岡目八目
(3)三つの浮世絵に映える囲碁
(寄稿連載 2012/12/04読売新聞掲載)浮世絵に囲碁の場面を描いた絵師は、歌川豊国、国芳、葛飾北斎、喜多川歌麿など数多くいますから、その作品数は数え切れないほどです。特に話題性の高い三つの浮世絵を紹介します。
その一つは『源氏物語』の「空蝉(うつせみ)の巻」にでてくるもので、空蝉と軒端荻(のきばのおぎ)親子の対局場面を光源氏がのぞき見る情感豊かな、あまりに有名な場面です。
二つ目は、武者絵で最も多く登場する佐藤忠信が碁盤を武器に戦う雄姿を描いた歌川国芳の作品で、歌舞伎では、市川家の代表的な演目のひとつになっています。たまたま、この絵を拙著の表紙に使ったことから市川団十郎さんの目にとまり、過分なお手紙を頂戴しました。
三つ目は、同じく国芳画「誠忠義士伝」と題して、忠臣蔵の義士たちを描いて大評判となったもので、そのうちの一つが「小野寺幸右衛門秀富」の浮世絵です。

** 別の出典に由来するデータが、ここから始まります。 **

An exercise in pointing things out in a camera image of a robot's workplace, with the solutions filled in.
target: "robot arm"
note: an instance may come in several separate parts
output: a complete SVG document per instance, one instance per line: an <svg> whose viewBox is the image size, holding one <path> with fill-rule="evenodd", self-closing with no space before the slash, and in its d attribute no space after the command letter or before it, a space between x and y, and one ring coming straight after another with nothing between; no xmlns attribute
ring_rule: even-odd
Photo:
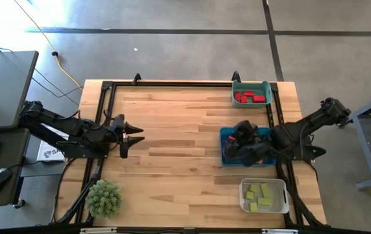
<svg viewBox="0 0 371 234"><path fill-rule="evenodd" d="M44 109L40 101L26 101L19 114L18 127L27 128L31 134L56 147L68 158L102 159L107 156L110 143L119 144L120 157L126 158L130 146L144 139L127 136L143 130L124 122L122 114L115 117L109 127L75 118L76 114L65 118ZM46 125L68 134L68 140L49 130Z"/></svg>
<svg viewBox="0 0 371 234"><path fill-rule="evenodd" d="M321 102L316 112L298 122L277 125L270 136L261 136L257 127L253 128L246 120L235 126L235 134L226 144L224 154L229 158L240 158L244 166L270 157L310 161L326 151L311 146L308 136L325 125L343 124L350 113L339 100L329 97Z"/></svg>

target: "succulent plant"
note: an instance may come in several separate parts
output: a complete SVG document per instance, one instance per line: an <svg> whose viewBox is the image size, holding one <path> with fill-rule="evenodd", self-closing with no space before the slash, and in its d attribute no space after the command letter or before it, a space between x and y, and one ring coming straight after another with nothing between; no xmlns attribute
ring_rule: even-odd
<svg viewBox="0 0 371 234"><path fill-rule="evenodd" d="M118 213L121 204L119 187L102 179L90 188L86 197L86 208L93 217L111 218Z"/></svg>

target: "blue bin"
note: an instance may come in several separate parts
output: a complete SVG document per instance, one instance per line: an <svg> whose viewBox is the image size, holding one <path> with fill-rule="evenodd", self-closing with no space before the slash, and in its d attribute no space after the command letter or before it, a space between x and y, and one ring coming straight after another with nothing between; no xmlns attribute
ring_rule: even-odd
<svg viewBox="0 0 371 234"><path fill-rule="evenodd" d="M259 134L262 136L269 135L270 128L268 127L259 127ZM231 134L235 132L234 127L222 127L220 129L220 152L222 157L223 166L243 166L240 159L227 159L223 154L223 147L229 140ZM253 166L275 166L276 159L265 159L262 164L253 164Z"/></svg>

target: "wooden table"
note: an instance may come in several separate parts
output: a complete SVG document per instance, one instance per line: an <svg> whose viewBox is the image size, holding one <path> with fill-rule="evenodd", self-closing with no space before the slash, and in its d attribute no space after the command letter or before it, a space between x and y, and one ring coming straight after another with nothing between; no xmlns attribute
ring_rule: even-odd
<svg viewBox="0 0 371 234"><path fill-rule="evenodd" d="M94 120L102 82L86 81L80 104L82 118ZM295 84L280 82L278 88L285 121L299 120ZM123 205L119 215L96 218L94 225L283 228L283 215L248 214L239 206L241 180L276 178L275 167L221 165L221 127L242 120L268 127L266 109L233 108L230 99L230 88L118 87L113 116L123 113L130 124L144 129L137 136L146 139L129 150L128 159L121 159L116 149L105 160L101 178L121 187ZM85 163L85 159L77 159L68 168L60 189L58 217L79 195ZM300 197L325 223L313 170L304 162L294 162L294 172ZM295 221L292 203L290 210Z"/></svg>

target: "yellow cable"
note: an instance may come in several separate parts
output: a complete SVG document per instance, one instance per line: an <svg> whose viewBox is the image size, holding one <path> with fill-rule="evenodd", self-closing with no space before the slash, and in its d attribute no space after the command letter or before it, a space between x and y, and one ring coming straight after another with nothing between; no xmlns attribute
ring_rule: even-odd
<svg viewBox="0 0 371 234"><path fill-rule="evenodd" d="M36 27L39 29L39 31L42 33L42 35L45 37L45 39L48 41L48 44L49 44L49 46L51 46L51 49L53 50L53 52L56 52L55 51L55 48L54 48L54 46L53 46L53 44L49 41L49 39L48 39L48 37L45 35L45 33L41 30L41 28L38 26L38 24L36 24L36 22L28 15L28 13L22 8L22 6L16 1L16 0L14 0L15 1L15 3L20 7L20 9L22 9L22 11L28 16L28 18L29 19L31 19L32 20L32 22L36 25ZM60 63L60 61L59 61L59 59L58 59L58 55L53 55L54 57L55 57L55 60L57 61L57 64L58 64L58 67L61 69L61 71L62 72L64 72L64 74L66 74L67 76L68 76L68 78L70 78L80 89L82 89L81 88L81 85L70 75L70 74L68 74L65 70L64 70L64 68L62 68L62 66L61 66L61 63Z"/></svg>

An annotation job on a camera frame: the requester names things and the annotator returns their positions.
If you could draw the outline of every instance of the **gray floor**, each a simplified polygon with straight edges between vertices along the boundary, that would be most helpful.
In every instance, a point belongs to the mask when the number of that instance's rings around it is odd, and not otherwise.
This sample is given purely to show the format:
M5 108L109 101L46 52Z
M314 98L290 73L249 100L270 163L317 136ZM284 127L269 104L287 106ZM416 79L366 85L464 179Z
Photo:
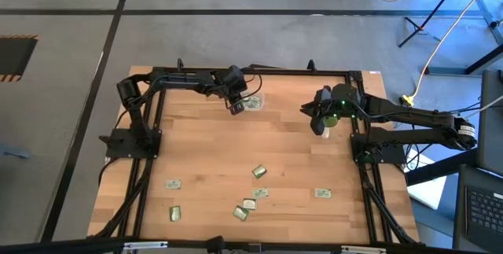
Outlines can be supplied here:
M128 9L432 9L438 0L127 0ZM501 0L490 1L498 7ZM463 9L467 0L448 0L443 9ZM114 9L117 0L0 0L0 8ZM0 160L0 244L38 239L61 163L101 54L111 17L0 17L2 34L39 34L41 39L19 83L0 83L0 141L30 149L34 157ZM442 36L453 18L428 25ZM381 71L388 97L410 94L436 42L417 36L396 45L412 28L401 17L123 17L68 197L56 239L85 237L97 174L119 107L115 83L131 65L187 66L269 64L305 68ZM431 65L467 66L496 46L486 22L463 19ZM416 107L456 109L477 102L480 79L427 76ZM452 151L435 147L427 155L442 159Z

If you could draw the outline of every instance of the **wooden table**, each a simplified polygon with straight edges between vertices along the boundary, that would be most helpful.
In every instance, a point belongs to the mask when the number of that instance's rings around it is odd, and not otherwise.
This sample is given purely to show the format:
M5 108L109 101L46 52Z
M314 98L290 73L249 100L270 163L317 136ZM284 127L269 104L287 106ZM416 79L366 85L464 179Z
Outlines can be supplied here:
M134 66L130 73L151 69ZM365 92L386 97L379 72L363 76ZM264 75L263 109L237 116L231 116L217 97L169 90L141 237L205 241L222 235L226 241L369 243L362 188L351 155L351 121L341 119L323 139L313 134L310 118L299 111L316 90L343 82L338 77ZM254 90L258 84L255 78L248 87ZM124 117L120 127L128 123ZM392 129L390 123L384 127ZM104 173L89 234L101 230L122 204L131 162L117 160ZM256 179L252 170L259 164L268 172ZM381 164L380 171L387 206L407 234L418 240L403 174L387 164ZM181 179L182 188L167 190L168 179ZM260 187L269 188L269 197L258 199L257 210L250 211L246 221L234 217L236 205ZM314 188L331 189L332 198L314 197ZM174 205L182 208L178 222L169 220L169 207ZM374 217L383 240L375 206Z

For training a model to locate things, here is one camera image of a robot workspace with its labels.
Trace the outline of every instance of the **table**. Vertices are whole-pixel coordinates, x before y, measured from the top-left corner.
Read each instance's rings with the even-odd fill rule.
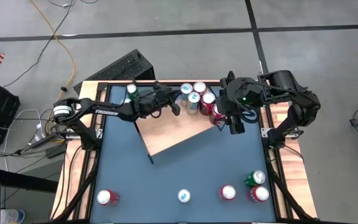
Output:
[[[199,81],[199,80],[170,80],[170,81],[161,81],[161,82],[183,83],[183,82],[195,82],[195,81]],[[201,80],[201,81],[218,84],[218,80]],[[119,84],[125,84],[128,82],[126,82],[126,81],[110,81],[109,83],[114,84],[114,85],[119,85]],[[108,87],[107,81],[84,82],[82,90],[81,90],[80,98],[91,98],[94,100],[102,101],[103,99],[106,99],[106,94],[107,94],[107,96],[109,95],[109,93],[106,92],[107,87]],[[288,108],[288,104],[279,104],[277,106],[272,107],[273,120],[275,121],[275,125],[279,124],[282,120],[285,119],[285,115],[287,113],[286,112],[287,108]],[[103,125],[103,123],[104,123],[103,122],[104,119],[102,119],[102,117],[100,115],[96,116],[96,115],[89,114],[89,115],[84,116],[81,120],[82,120],[82,122],[85,123],[85,125],[91,125],[91,124],[95,125],[96,124],[97,128],[99,127],[99,124]],[[299,145],[298,145],[297,141],[295,141],[295,140],[287,141],[287,144],[289,146],[295,148],[296,150],[299,150]],[[72,160],[73,153],[79,145],[80,145],[79,140],[74,140],[74,141],[70,142],[67,147],[67,157],[66,157],[66,166],[65,166],[66,169],[62,171],[62,172],[65,172],[65,178],[66,178],[65,179],[65,188],[62,191],[63,176],[61,175],[58,191],[57,191],[56,198],[55,198],[55,203],[53,206],[53,211],[56,209],[56,207],[58,205],[58,199],[60,198],[60,194],[63,193],[64,196],[67,194],[67,183],[69,181],[68,180],[68,167]],[[69,201],[71,200],[71,198],[74,196],[74,194],[78,190],[78,184],[80,183],[80,180],[83,179],[83,177],[86,174],[85,169],[83,169],[83,168],[88,167],[87,172],[89,172],[89,168],[93,164],[93,157],[94,157],[94,152],[80,151],[74,158],[73,168],[72,168],[72,172],[71,172],[71,179],[70,179],[70,189],[68,191],[68,200]],[[284,174],[286,177],[288,189],[293,194],[293,196],[297,199],[298,203],[306,210],[306,212],[308,212],[312,216],[315,216],[316,214],[315,214],[315,210],[314,210],[313,200],[311,198],[310,189],[308,186],[308,181],[307,181],[307,177],[306,177],[306,173],[305,173],[305,168],[304,168],[301,160],[299,158],[297,158],[297,156],[295,156],[287,151],[283,151],[283,150],[281,150],[280,158],[281,158],[281,160],[277,159],[276,161],[278,161],[278,162],[274,162],[274,166],[277,168],[278,167],[277,165],[279,165],[279,166],[282,165]],[[97,189],[96,182],[94,182],[90,187],[88,187],[88,190],[85,192],[85,194],[81,200],[80,206],[78,206],[76,208],[76,210],[73,212],[73,214],[71,214],[70,218],[90,218],[91,217],[90,206],[87,206],[87,205],[90,205],[90,204],[92,204],[92,202],[94,202],[94,200],[95,200],[95,198],[93,197],[94,195],[89,194],[89,192],[94,192],[95,189]],[[277,203],[278,204],[278,212],[276,212],[276,216],[286,217],[286,213],[285,213],[286,208],[285,208],[285,204],[283,202],[282,195],[280,194],[280,192],[277,192],[277,202],[278,202]],[[64,204],[65,204],[65,197],[62,197],[62,201],[60,203],[60,206],[58,206],[57,213],[55,214],[55,217],[62,212],[62,210],[64,209]]]

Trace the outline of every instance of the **red soda can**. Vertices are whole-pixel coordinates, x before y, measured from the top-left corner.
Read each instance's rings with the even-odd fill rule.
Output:
[[[265,202],[269,198],[269,191],[262,186],[255,186],[249,190],[249,199],[255,202]]]
[[[211,110],[211,115],[209,116],[209,121],[211,122],[211,124],[217,125],[219,124],[222,118],[223,118],[223,114],[220,114],[218,112],[218,107],[216,106],[216,104],[214,104]]]
[[[206,93],[206,85],[203,82],[196,82],[193,85],[193,91],[200,94],[200,96],[203,96],[204,93]]]
[[[213,109],[213,102],[215,101],[215,95],[213,93],[204,93],[201,97],[200,113],[202,115],[210,115]]]
[[[101,205],[117,204],[119,201],[119,194],[111,190],[101,190],[98,193],[97,200]]]
[[[223,200],[233,200],[236,196],[236,190],[233,186],[225,184],[219,190],[219,194]]]

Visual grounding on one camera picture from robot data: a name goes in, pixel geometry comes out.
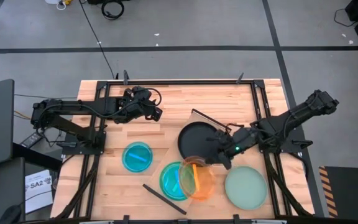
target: blue petri dish
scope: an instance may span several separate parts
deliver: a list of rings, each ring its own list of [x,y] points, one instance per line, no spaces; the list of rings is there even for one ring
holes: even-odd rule
[[[181,162],[172,162],[167,165],[160,175],[160,188],[169,199],[182,201],[187,197],[180,188],[179,168]]]
[[[265,203],[267,185],[264,177],[247,166],[234,168],[226,177],[226,195],[237,207],[244,210],[258,209]]]
[[[144,142],[133,142],[122,154],[124,167],[131,172],[142,172],[149,168],[153,160],[151,148]]]

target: white cable
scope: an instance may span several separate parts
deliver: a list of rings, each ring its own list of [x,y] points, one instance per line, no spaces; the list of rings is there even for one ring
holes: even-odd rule
[[[60,3],[63,4],[63,6],[64,6],[63,8],[59,8]],[[59,2],[59,3],[56,5],[56,8],[57,8],[58,10],[65,10],[65,9],[66,9],[66,3],[63,2],[63,1],[61,1],[61,2]]]

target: black metal frame
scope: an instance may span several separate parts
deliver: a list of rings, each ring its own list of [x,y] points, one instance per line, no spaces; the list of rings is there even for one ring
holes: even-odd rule
[[[105,88],[104,97],[107,98],[110,93],[110,88],[114,85],[230,85],[230,84],[244,85],[245,84],[245,85],[250,85],[250,87],[251,87],[252,99],[254,101],[255,113],[256,113],[257,119],[262,118],[262,115],[260,112],[260,107],[259,107],[257,91],[256,91],[257,87],[260,88],[260,91],[262,93],[262,100],[264,102],[264,109],[265,109],[266,116],[271,116],[270,107],[269,107],[269,103],[267,101],[267,94],[266,94],[265,85],[264,85],[263,80],[241,80],[240,82],[238,82],[238,80],[235,80],[235,79],[230,79],[230,80],[126,80],[126,81],[127,81],[127,83],[124,83],[122,80],[98,81],[98,84],[96,85],[95,99],[100,98],[100,93],[101,93],[102,88]],[[95,127],[95,120],[96,120],[96,117],[92,116],[91,122],[90,122],[91,127]],[[105,124],[105,119],[101,119],[99,126],[104,126],[104,124]],[[275,154],[274,156],[275,156],[277,173],[278,173],[279,177],[285,183],[280,156],[278,154]],[[99,155],[94,156],[94,163],[96,163],[96,167],[99,166],[99,159],[100,159]],[[87,169],[88,169],[88,163],[89,163],[89,156],[85,155],[84,160],[83,160],[82,169],[81,169],[79,186],[83,183],[83,181],[85,179]],[[278,217],[278,216],[280,216],[280,210],[278,207],[277,192],[275,190],[275,184],[274,184],[274,181],[271,178],[271,176],[269,176],[269,173],[267,175],[268,175],[268,186],[269,186],[270,195],[271,195],[270,198],[272,199],[274,215],[275,215],[275,217]],[[94,191],[95,191],[95,187],[96,187],[96,178],[97,178],[97,176],[95,176],[94,179],[91,181],[91,184],[89,187],[88,203],[87,203],[87,207],[86,207],[86,217],[89,217],[89,218],[91,217],[91,214],[92,214]],[[289,204],[285,195],[283,195],[283,199],[284,199],[284,204],[285,204],[286,215],[291,215],[291,207],[290,207],[290,204]],[[81,201],[82,201],[82,199],[78,202],[78,204],[75,207],[74,217],[79,217],[79,215],[80,215]],[[137,220],[136,223],[177,223],[178,221],[179,220]],[[250,221],[251,221],[250,219],[239,220],[237,218],[233,219],[233,220],[231,220],[231,219],[230,220],[191,220],[192,223],[237,223],[237,222],[250,222]],[[114,222],[115,223],[124,223],[124,220],[115,220]]]

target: black plate
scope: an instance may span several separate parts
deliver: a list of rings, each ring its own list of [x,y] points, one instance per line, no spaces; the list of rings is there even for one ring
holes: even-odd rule
[[[179,134],[178,148],[182,158],[200,156],[204,159],[218,156],[218,141],[207,141],[213,138],[216,128],[208,123],[197,121],[186,125]]]

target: wooden table
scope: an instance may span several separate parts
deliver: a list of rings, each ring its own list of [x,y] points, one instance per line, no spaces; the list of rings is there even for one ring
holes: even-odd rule
[[[272,115],[286,111],[288,108],[280,80],[266,79],[264,82]],[[96,83],[96,80],[82,81],[78,99],[93,100]],[[125,88],[130,87],[112,86],[110,96],[120,96]],[[177,212],[142,186],[149,181],[166,151],[173,144],[190,117],[191,109],[197,109],[223,124],[237,123],[249,126],[249,123],[255,121],[257,118],[250,85],[144,87],[154,87],[161,92],[163,100],[159,107],[163,110],[163,115],[158,123],[146,121],[144,118],[135,119],[128,124],[106,122],[106,148],[99,163],[92,220],[122,220],[124,215],[130,215],[131,220],[232,219],[233,214],[239,214],[240,218],[273,218],[270,194],[265,203],[253,211],[241,210],[227,199],[224,194],[224,180],[228,171],[222,165],[213,167],[217,178],[215,194],[205,202],[192,201],[186,215]],[[260,107],[263,108],[261,93],[257,93]],[[74,116],[73,122],[89,126],[90,116]],[[152,165],[141,173],[125,170],[121,162],[124,148],[134,141],[146,142],[154,154]],[[287,187],[302,206],[313,213],[302,163],[287,154],[280,156]],[[77,191],[82,162],[83,156],[75,156],[62,167],[51,217],[58,215]],[[257,146],[236,156],[232,163],[233,167],[251,166],[267,180],[263,156],[257,150]],[[276,190],[280,213],[285,214],[282,195],[277,185]],[[80,215],[85,214],[87,199],[86,192]]]

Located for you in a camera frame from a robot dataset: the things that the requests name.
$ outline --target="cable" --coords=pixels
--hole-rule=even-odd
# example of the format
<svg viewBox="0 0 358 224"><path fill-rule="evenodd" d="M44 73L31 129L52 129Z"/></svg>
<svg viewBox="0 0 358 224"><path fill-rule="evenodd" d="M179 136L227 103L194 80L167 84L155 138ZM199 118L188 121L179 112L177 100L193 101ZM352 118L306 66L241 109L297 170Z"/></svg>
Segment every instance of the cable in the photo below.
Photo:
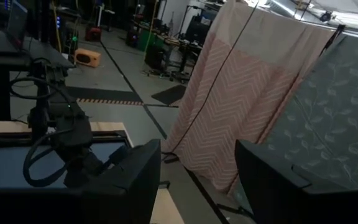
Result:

この絵は、抜きはなった刀を碁盤に立てかけ、傍らに散乱して碁笥(ごけ)からこぼれおちた黒石が、切迫した武士の表情と共になにやらただならぬ事態を想像させます。まさに吉良邸に討ち入った直後の緊迫した場面です。幸右衛門は、真っ先に吉良邸に突入して、奥の床の間に並べてあった半弓の弦をすべて切り払ったと伝えられています。このとっさの判断力と行動力は同志たちからもたたえられ、後世の研究者からも高く評価されています。
史実によりますと、討ち入り後、四家に分けて預けられた義士たちは、切腹までの二か月近くの間、よく碁を打っていたという話も残されています。囲碁好きにとっても話題の尽きない忠臣蔵なのです。